**** Given information

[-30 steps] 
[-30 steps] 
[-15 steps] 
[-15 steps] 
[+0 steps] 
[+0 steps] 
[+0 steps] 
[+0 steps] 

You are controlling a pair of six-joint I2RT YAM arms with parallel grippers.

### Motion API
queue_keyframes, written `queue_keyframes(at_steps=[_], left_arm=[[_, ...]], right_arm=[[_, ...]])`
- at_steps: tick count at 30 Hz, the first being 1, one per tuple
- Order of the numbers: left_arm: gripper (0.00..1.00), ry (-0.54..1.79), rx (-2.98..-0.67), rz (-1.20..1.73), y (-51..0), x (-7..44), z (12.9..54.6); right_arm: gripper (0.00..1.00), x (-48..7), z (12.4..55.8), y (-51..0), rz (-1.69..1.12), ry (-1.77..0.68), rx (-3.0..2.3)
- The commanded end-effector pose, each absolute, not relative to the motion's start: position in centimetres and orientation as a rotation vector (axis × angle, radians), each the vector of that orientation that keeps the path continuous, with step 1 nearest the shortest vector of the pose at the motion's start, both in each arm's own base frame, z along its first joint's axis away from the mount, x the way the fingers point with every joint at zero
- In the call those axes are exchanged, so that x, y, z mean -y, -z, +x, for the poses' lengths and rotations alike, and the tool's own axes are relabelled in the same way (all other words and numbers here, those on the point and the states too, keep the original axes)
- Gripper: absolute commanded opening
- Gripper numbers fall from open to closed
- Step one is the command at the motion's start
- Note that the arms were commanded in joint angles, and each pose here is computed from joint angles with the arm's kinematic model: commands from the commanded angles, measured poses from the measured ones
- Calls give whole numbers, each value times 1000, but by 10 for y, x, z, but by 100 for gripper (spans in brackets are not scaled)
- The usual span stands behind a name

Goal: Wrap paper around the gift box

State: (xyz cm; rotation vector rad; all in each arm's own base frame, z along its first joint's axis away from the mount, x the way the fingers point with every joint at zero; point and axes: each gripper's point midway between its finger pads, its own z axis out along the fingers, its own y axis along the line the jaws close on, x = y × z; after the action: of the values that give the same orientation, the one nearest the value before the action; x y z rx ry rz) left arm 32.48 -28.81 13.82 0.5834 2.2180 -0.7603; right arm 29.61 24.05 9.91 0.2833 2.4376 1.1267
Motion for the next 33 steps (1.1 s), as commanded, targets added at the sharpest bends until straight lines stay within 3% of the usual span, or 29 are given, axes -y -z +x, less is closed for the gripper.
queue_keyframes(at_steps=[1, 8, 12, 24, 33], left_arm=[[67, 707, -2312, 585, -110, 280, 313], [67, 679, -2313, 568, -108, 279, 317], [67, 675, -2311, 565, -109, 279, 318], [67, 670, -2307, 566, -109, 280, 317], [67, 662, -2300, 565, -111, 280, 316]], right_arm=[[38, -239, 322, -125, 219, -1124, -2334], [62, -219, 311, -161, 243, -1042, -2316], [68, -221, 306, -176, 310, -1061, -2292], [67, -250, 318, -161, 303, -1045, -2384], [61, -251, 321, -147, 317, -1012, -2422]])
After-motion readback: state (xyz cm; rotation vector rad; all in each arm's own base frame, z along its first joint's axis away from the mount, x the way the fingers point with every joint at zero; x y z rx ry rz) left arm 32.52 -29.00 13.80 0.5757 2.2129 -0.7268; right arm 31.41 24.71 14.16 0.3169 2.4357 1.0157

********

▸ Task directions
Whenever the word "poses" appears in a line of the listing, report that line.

▸ Written reply
- In the call those axes are exchanged, so that x, y, z mean -y, -z, +x, for the poses' lengths and rotations alike, and the tool's own axes are relabelled in the same way (all other words and numbers here, those on the point and the states too, keep the original axes)
- Note that the arms were commanded in joint angles, and each pose here is computed from joint angles with the arm's kinematic model: commands from the commanded angles, measured poses from the measured ones

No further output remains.